Your goal -
Return only these lines, exactly: the one containing "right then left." and every line after it in the listing.

=====

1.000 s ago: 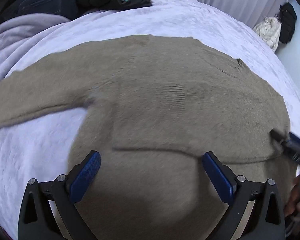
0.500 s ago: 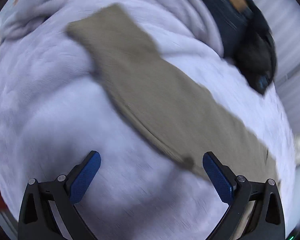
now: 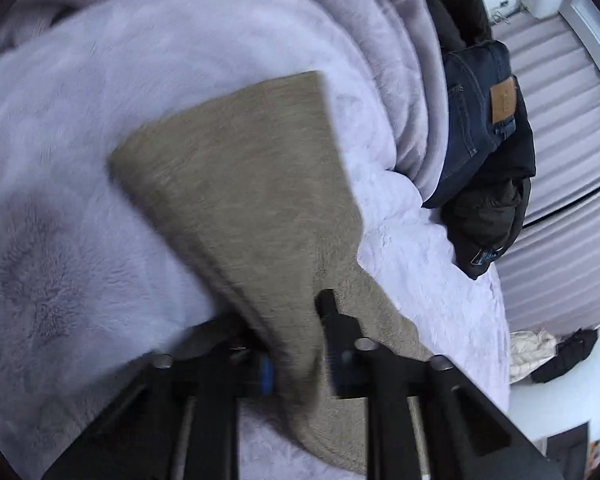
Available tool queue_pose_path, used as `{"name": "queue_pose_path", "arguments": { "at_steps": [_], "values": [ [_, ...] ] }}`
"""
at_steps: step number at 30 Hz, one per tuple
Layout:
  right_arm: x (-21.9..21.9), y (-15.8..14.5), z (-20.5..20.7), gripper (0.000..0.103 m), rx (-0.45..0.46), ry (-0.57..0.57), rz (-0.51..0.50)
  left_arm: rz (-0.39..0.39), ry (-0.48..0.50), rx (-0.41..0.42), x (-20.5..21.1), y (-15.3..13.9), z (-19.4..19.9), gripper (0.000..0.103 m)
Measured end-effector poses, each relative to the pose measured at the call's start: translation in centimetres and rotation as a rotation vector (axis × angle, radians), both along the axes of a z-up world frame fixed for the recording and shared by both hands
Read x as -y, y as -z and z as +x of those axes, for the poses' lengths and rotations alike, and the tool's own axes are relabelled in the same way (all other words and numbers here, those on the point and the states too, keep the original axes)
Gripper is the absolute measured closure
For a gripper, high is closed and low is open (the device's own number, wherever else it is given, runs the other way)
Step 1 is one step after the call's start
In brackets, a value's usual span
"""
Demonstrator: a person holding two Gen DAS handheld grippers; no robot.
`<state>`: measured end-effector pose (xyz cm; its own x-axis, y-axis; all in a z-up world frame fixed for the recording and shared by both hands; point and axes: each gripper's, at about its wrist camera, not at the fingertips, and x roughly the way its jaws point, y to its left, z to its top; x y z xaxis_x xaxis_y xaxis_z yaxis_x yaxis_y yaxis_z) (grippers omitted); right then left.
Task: Fold small clothes
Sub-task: 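Grasp the other sleeve cuff with the left gripper and lift it, then lay the sleeve across the sweater body and open the left gripper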
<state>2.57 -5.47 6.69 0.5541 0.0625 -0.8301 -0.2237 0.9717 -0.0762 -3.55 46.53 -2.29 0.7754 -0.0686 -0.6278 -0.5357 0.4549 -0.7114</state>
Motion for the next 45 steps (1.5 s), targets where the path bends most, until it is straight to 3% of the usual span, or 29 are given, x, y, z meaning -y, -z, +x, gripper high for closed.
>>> {"name": "queue_pose_path", "arguments": {
  "at_steps": [3,10,14,17,20,22,23,24,27,30,34,39,45],
  "values": [
    [-2.9,-1.0,2.4,0.001,0.024,-0.021,-0.044,-0.041,-0.002,0.042,-0.8,0.2,-0.9,0.092],
    [-12.6,2.4,9.9,0.001,-0.043,-0.012,-0.131,0.135,0.025,0.061,0.6,-3.3,-1.5,0.092],
    [-19.2,4.9,9.8,0.001,-0.066,-0.037,-0.183,0.175,0.035,0.052,0.4,-4.2,-2.4,0.092],
    [-24.2,4.8,7.5,0.001,0.024,-0.070,-0.244,0.168,0.023,0.060,-0.3,-4.6,-2.5,0.092],
    [-27.8,4.7,5.4,0.001,-0.021,-0.167,-0.146,0.171,0.008,0.060,-1.0,-4.9,-2.9,0.094],
    [-29.8,4.5,4.1,0.001,-0.157,-0.324,0.035,0.173,0.017,0.043,-1.1,-5.2,-2.7,0.094],
    [-30.2,4.1,3.4,0.002,-0.250,-0.410,0.171,0.191,0.024,0.028,-0.9,-5.5,-2.3,0.094],
    [-30.0,3.3,2.8,0.002,-0.271,-0.439,0.246,0.212,0.028,0.014,-0.6,-5.8,-2.0,0.094],
    [-26.9,0.0,1.6,0.002,-0.150,-0.390,0.227,0.239,0.057,-0.013,0.5,-7.0,-1.0,0.095],
    [-20.8,-2.5,0.8,0.002,0.004,-0.335,0.085,0.268,0.112,-0.046,2.3,-9.3,0.2,0.095],
    [-10.7,-3.9,1.6,0.002,0.079,-0.206,-0.028,0.357,0.212,-0.061,7.3,-12.9,2.9,0.095],
    [2.1,-4.3,2.0,0.002,0.074,-0.012,-0.019,0.436,0.371,-0.045,18.1,-16.5,6.7,0.095],
    [12.4,-5.5,0.5,0.002,0.122,0.115,0.059,0.521,0.628,0.025,35.5,-20.6,9.7,0.096]
  ]
}}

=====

Solution to the exercise -
`<state>`: measured end-effector pose (xyz cm; its own x-axis, y-axis; all in a z-up world frame fixed for the recording and shared by both hands; point and axes: each gripper's, at about its wrist camera, not at the fingertips, and x roughly the way its jaws point, y to its left, z to its top; x y z xaxis_x xaxis_y xaxis_z yaxis_x yaxis_y yaxis_z) (grippers omitted); right then left.
Task: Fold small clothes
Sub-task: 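Grasp the other sleeve cuff with the left gripper and lift it, then lay the sleeve across the sweater body and open the left gripper
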<state>2.57 -5.47 6.69 0.5541 0.0625 -0.8301 -0.2237 0.9717 -0.0762 -3.55 46.53 -2.29 0.7754 -0.0686 -0.6278 -0.5357 0.4549 -0.7114</state>
Motion for the next 45 steps (1.5 s), targets where the path bends most, until it is straight to 3% of the usual span, or 29 are given, x, y, z meaning -y, -z, +x, gripper high for closed.
>>> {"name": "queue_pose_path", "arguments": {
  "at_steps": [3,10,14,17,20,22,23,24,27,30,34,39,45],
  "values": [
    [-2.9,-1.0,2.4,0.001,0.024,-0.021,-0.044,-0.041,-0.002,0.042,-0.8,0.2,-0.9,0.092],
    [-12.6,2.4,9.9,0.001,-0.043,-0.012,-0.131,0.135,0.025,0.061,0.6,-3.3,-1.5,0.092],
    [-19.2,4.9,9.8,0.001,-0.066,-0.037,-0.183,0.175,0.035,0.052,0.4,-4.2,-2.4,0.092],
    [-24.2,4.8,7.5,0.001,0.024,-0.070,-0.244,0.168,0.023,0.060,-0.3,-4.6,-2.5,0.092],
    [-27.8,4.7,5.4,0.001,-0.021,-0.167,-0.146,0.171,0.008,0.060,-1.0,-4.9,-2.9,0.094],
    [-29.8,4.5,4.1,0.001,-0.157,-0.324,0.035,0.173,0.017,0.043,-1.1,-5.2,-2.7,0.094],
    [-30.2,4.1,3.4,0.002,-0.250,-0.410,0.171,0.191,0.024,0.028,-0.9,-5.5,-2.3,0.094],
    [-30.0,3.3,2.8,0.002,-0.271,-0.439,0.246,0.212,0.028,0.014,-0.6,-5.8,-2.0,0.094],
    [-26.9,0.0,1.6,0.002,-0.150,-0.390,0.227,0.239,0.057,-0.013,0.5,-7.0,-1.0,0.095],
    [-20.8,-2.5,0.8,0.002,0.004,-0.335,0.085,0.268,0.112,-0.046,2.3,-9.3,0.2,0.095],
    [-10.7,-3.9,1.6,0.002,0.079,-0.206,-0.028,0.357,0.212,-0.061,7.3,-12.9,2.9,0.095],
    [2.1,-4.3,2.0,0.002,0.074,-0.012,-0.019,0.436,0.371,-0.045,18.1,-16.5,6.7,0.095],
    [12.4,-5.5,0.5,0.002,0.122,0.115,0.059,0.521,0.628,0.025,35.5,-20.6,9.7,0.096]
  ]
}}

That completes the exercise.